Let us see what the report can tell us about the past year and the 2.0 products.
Revenue and Grams by Segment:
Let’s start off by noting they have errors:
- Page 1 of the report they indicate sales of $385,100,000 while if you spread the page 3 results you get $374,780,000, a difference of $10,320,000. That ain’t a rounding error folks.
- Page 3 they have OCS selling $110,000 or 4,000 grams of beverages. This works out to $27.50 per gram while the Brick & Mortar sold $300,000 or 50,000 grams or $6.00 per gram.
I have listed the segments by highest ordinal rank. Thus, Dried Flower and Pre Rolls come in at #1 and #2. They account for 84% of total sales. But keep in mind that 2.0 products have only been available since January 5, 2020.
Oils comes in at #3 and Vapes leaps in front of 1.0 Capsules, despite being only available for three months. I think Canopy may have had more Capsules returned than sold.
In each and every segment the Brick & Mortar stores are pricing at a premium to OCS. Dried flower is sold at $1.61/gram higher and prerolls at $1.33/gram higher.
Is this OCS undercutting retailers or retailers charging a margin given less competition in the areas they serve?
The biggest differentials were Capsules at $2.33/gram and Vapes at $2.83/gram. For Capsules this could be because the OCS was getting pricing provisions from LP’s, whereas retailers don’t have the ability to return or renegotiate on slow moving items. It will be interesting to see if the Vapes differential compresses overtime.
OCS sold 18% of total $’s sold, whereas retailers sold 82%. But what is interesting is where that ratio is statistically different in the product segments.
- Pre Rolls are 8% OCS to 92% retailers. Looks like a convenience buy to me.
- Oils are 36% OCS to 64% retailers. Oils had the smallest pricing differential at $0.50/gram yet purchasing was twice the total average at the OCS.

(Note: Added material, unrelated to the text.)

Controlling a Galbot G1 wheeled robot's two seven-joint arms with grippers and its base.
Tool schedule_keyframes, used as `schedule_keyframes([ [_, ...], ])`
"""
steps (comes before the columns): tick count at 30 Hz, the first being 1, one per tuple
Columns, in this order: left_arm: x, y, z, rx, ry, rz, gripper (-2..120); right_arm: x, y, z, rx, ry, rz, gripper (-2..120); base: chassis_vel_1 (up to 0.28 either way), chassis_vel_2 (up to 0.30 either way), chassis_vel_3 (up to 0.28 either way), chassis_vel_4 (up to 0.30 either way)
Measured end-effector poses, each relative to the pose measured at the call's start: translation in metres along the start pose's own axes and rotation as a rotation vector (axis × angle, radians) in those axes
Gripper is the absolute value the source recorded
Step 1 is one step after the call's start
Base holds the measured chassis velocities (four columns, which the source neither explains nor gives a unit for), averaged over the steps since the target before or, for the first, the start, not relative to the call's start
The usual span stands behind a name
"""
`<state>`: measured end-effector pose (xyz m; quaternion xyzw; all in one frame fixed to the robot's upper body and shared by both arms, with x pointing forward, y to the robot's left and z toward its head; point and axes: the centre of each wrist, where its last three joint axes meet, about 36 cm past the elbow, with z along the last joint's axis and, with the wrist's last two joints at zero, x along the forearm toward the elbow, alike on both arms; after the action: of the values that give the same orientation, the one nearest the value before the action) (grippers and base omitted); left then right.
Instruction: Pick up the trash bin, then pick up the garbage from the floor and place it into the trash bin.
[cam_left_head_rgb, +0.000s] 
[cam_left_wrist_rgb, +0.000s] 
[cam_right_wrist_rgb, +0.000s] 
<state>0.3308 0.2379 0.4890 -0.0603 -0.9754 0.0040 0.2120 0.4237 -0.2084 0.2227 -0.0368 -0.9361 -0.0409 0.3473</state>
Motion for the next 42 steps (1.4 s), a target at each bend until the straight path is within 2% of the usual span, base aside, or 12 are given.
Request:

- Capsules are 31% OCS to 69% retailers, similar to Oils, but they have the biggest 1.0 differential at $2.83/gram. I am really thinking the differential is driven by savings the OCS gets after delivery in event that items don’t sell through.
- Beverages are 27% OCs to 73% retailers. Too early to see if this is a trend. It might just be that you can order more beverages on line but replicating orders versus at retailers.

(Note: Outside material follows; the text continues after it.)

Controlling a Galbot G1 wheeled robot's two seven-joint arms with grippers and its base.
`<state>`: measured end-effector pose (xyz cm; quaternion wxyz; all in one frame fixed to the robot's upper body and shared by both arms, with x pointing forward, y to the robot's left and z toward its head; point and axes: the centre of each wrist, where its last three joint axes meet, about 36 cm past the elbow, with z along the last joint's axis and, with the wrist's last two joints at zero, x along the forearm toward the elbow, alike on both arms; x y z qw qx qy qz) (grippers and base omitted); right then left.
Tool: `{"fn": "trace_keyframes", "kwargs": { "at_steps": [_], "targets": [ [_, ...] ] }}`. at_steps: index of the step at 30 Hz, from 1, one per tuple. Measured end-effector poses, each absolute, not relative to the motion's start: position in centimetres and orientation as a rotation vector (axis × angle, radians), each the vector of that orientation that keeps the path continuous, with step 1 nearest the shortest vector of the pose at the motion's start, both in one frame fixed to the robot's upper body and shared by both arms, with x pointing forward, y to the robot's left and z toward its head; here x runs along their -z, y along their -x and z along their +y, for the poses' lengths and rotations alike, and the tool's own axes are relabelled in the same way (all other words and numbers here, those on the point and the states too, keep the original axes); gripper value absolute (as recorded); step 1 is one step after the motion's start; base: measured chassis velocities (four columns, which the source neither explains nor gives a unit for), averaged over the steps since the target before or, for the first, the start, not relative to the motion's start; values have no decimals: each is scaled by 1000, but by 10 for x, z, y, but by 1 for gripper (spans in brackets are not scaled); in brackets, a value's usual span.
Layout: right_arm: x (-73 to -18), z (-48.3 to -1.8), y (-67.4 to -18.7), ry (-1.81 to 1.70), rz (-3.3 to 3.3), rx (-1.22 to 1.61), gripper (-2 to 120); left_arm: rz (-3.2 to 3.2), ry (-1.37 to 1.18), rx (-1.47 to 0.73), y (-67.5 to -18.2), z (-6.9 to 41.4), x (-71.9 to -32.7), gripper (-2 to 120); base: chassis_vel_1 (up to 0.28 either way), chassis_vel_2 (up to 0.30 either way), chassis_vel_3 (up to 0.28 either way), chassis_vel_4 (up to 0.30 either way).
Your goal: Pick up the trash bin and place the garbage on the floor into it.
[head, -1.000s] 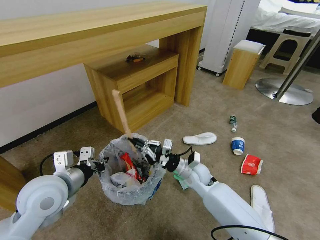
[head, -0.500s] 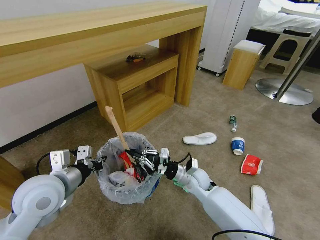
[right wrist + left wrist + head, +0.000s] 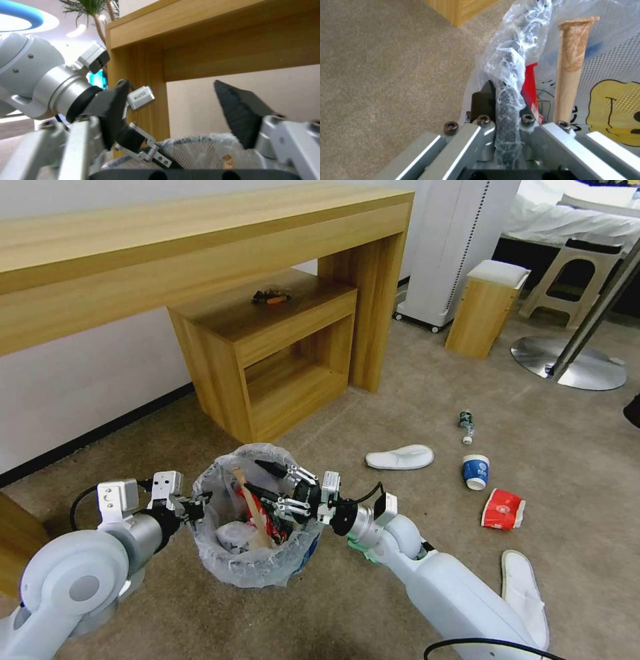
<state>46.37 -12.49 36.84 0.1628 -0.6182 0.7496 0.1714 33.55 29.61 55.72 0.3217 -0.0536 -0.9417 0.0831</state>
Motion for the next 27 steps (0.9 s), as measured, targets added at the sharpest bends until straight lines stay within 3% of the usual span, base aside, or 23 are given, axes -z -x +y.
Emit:
{"fn": "trace_keyframes", "kwargs": {
  "at_steps": [6, 19, 27],
  "targets": [
    [-375, -132, -463, 1744, 2137, -484, 97, -2479, 135, -214, -336, 297, -558, 0, 0, 0, 0, 0],
    [-415, -173, -460, 1325, 2420, -490, 100, -2498, 93, -221, -337, 303, -559, 0, 0, 0, 0, 0],
    [-451, -233, -445, 975, 2687, -341, 100, -2520, 53, -225, -342, 311, -563, 0, 0, 0, 0, 0]
  ]
}}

Let’s take a closer look at 2.0 products
Vapes are far outpacing #2 Edibles 3.9:1 sales ratio. Beverages will get a boost from Canopy launches that were late in the Q. Concentrates and topicals are very small.
2.0 products are seeing a nice MoM increase throughout increasing +50% in March 2020 alone.

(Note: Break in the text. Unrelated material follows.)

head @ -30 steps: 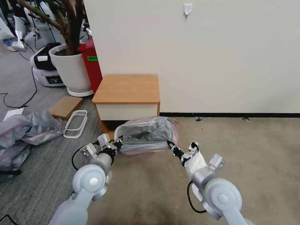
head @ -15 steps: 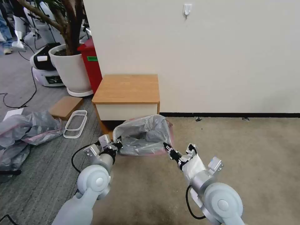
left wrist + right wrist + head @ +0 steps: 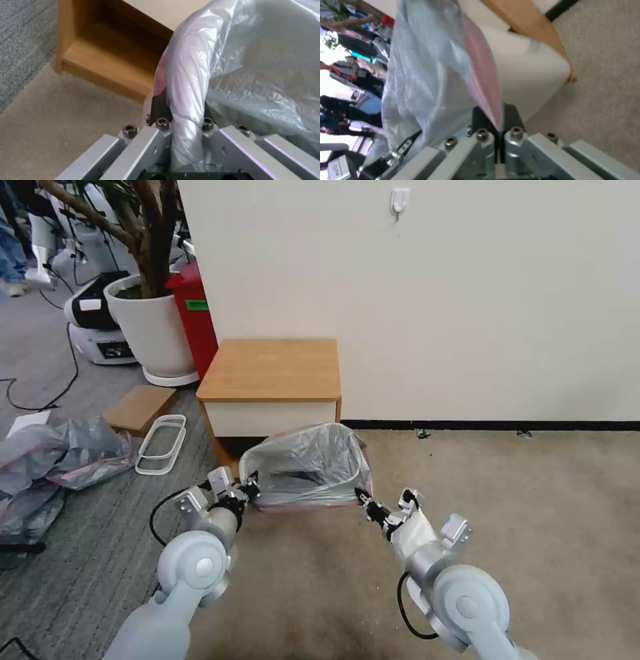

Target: Pick up the garbage bag from the table and place it over the trash can.

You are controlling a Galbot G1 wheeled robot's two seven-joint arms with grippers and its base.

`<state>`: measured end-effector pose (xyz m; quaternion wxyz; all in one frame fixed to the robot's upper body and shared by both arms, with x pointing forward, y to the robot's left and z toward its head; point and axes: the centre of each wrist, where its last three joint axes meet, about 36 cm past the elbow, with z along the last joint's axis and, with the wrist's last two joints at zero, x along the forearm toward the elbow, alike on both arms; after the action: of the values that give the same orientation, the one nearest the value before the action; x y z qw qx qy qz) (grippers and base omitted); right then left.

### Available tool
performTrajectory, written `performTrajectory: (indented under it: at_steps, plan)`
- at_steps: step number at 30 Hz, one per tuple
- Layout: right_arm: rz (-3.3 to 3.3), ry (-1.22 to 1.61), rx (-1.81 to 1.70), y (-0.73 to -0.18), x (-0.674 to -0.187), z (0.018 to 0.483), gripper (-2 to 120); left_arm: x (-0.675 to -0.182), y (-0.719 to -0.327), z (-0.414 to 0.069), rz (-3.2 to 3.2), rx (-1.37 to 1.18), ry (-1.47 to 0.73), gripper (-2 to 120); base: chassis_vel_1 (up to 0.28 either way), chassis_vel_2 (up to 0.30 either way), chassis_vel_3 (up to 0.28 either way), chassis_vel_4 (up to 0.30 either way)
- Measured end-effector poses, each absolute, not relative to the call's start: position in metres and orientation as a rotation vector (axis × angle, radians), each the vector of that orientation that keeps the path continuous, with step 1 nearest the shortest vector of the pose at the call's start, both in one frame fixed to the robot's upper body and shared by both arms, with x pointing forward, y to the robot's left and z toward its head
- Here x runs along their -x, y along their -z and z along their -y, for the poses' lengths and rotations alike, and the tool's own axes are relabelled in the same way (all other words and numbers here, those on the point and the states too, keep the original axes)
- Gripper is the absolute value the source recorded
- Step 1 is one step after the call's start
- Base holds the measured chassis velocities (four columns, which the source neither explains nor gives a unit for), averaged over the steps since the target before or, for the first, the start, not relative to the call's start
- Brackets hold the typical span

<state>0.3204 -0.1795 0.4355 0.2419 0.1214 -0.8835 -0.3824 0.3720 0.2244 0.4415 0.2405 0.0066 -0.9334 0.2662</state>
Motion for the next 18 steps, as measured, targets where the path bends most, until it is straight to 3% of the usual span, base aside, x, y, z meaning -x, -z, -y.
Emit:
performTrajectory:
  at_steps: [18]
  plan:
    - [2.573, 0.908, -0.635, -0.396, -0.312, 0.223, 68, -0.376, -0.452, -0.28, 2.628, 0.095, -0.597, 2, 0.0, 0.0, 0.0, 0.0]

What I have done is try to extrapolate what 2.0 were throughout Canada for the 1st Q of C2020 by taking Canada’s $ total subtracting Quebec (no Vapes and edibles) and determining what % Ontario had of that amount. Then I extrapolated Ontario to the balance of Canada. For the first Q 2.0 would have been approximately $61 million.
The major sellers of 2.0 in the latest Q was:
- Auxly $10 million
- Aphria $6.2 million
- Aurora $5.8 million
- Organingram $3.0 million
- Canopy $2.2 million
That is $27.2 million of the extrapolated $61 million at 70% (to eliminate markup) equals $42.7 million. These 5 LP’s would have accounted for 63% of 2.0 sales.
If the $42.7 million is accurate, then I will double down on my podcast comments that extractors will have a large drop in March 31, 2020 sales. Especially when you consider the extracted product is less than 50% of the final LP revenue.
I cannot remember what bank had projected 2.0 to be $250 million in year 1. I thought they were wrong then and I definitely think they are wrong now at a retail level. With no growth from Q1 C2020 2.0 aggregate revenue would get to $244 million. A 20% QoQ increase will get them to $326 million. I think $400-425 million is a likely target range for 2.0 for its first year.
If the bank was talking about LP sales, versus retail sales, then they would be more accurate.
Also, of note: Ontario average 34 stores opened over the full year and the retailers averaged $25,000/day in sales. This number will decrease as more stores open up and areas get saturated.